Second, act as a bibliographic resource for your students; if necessary, students should be directed to a good form book, such as Douglass Green's Form in Tonal Music (Holt, Rinehart and Winston, 1979), so that lessons may be spent discussing the musical means by which form is articulated, and not in explaining the form itself. Require students to mark the formal divisions and major tonal areas into their scores for discussion during the next lesson. With upper-division and graduate students, assign and discuss the readings on analysis and performance suggested here. (Another possible resource is Marie Rolf's and Elizabeth West Marvin's "Analytical Issues and Interpretive Decisions in Two Songs by Richard Strauss," in Intégral 4 : 67-103.) Encourage research, analysis, and reflection as a necessary counterpart of instrumental practice.

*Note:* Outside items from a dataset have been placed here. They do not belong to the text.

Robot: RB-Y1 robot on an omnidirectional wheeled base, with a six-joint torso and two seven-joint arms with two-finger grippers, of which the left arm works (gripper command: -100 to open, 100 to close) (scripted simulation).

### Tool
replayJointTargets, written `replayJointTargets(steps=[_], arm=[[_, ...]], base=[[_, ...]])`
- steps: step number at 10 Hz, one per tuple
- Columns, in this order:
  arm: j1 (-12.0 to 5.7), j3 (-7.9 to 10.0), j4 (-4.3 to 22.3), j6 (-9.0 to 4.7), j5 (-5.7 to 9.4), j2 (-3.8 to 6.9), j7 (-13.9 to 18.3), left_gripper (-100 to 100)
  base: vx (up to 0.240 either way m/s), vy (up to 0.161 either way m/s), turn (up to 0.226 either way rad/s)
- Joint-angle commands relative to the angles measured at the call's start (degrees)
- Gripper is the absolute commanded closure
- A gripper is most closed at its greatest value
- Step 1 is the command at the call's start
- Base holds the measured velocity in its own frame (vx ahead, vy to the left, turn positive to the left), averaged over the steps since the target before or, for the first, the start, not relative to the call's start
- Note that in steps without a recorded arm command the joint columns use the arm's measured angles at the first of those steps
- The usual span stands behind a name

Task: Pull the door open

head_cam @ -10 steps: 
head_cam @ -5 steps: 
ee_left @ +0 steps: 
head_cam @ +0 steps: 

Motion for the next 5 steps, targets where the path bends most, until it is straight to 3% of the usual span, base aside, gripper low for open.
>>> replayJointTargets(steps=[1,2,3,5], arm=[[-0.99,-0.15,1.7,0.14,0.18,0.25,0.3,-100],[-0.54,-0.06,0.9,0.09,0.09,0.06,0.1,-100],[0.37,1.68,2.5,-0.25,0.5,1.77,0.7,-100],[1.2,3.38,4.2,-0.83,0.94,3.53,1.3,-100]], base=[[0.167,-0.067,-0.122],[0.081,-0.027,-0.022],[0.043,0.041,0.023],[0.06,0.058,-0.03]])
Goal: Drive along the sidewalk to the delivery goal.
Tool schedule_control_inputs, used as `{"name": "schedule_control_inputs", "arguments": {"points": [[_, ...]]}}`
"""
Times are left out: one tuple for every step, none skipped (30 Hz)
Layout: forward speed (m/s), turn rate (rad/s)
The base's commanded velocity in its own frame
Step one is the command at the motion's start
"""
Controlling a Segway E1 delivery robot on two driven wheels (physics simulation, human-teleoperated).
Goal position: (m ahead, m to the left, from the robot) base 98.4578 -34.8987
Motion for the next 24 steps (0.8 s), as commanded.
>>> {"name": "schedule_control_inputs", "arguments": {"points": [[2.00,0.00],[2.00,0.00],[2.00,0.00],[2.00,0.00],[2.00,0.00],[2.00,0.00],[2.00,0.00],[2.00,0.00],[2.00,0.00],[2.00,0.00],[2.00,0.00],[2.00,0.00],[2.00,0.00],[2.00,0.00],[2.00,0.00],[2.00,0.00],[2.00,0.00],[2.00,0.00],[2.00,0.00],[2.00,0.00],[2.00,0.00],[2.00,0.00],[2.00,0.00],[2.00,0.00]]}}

Finally, pose some "thinking questions" to your students, either on the spot in a lesson or as an assignment, based on issues that arise in the work under study. Early on, you might consider asking Rothstein's question "What is a phrase?" Later on, you might ask, "How do you know whether this opening is an introduction or a first theme, and how would this dis tinction affect your interpretation?" These questions may be less al)propriate when the student is preparing a twentieth-century work, but similar questions may be asked and discussed. ("What constitutes a phrase in non-tonal music?" "Are hypermetric groupings suggested by this musical context?" "Which motives in this row are most significant musically so that they should be brought out in performance?")
A young performer's two most influential mentors and role models are often the studio teacher and ensemble conductor (as my opening quotation attests), because students engage in a very personal and uplifting shared experience with these musicians, music-making. Faculty members in both these venues can make an immense difference in the depth of their student performers' musical interpretations by incorporating some "theory instruction" into their lessons and ensemble rehearsals. Time spent verbalizing the performance questions that a work raises and attempting to answer these questions through analysis is time well spent, since the payoff is an interpretation with integrity and individuality.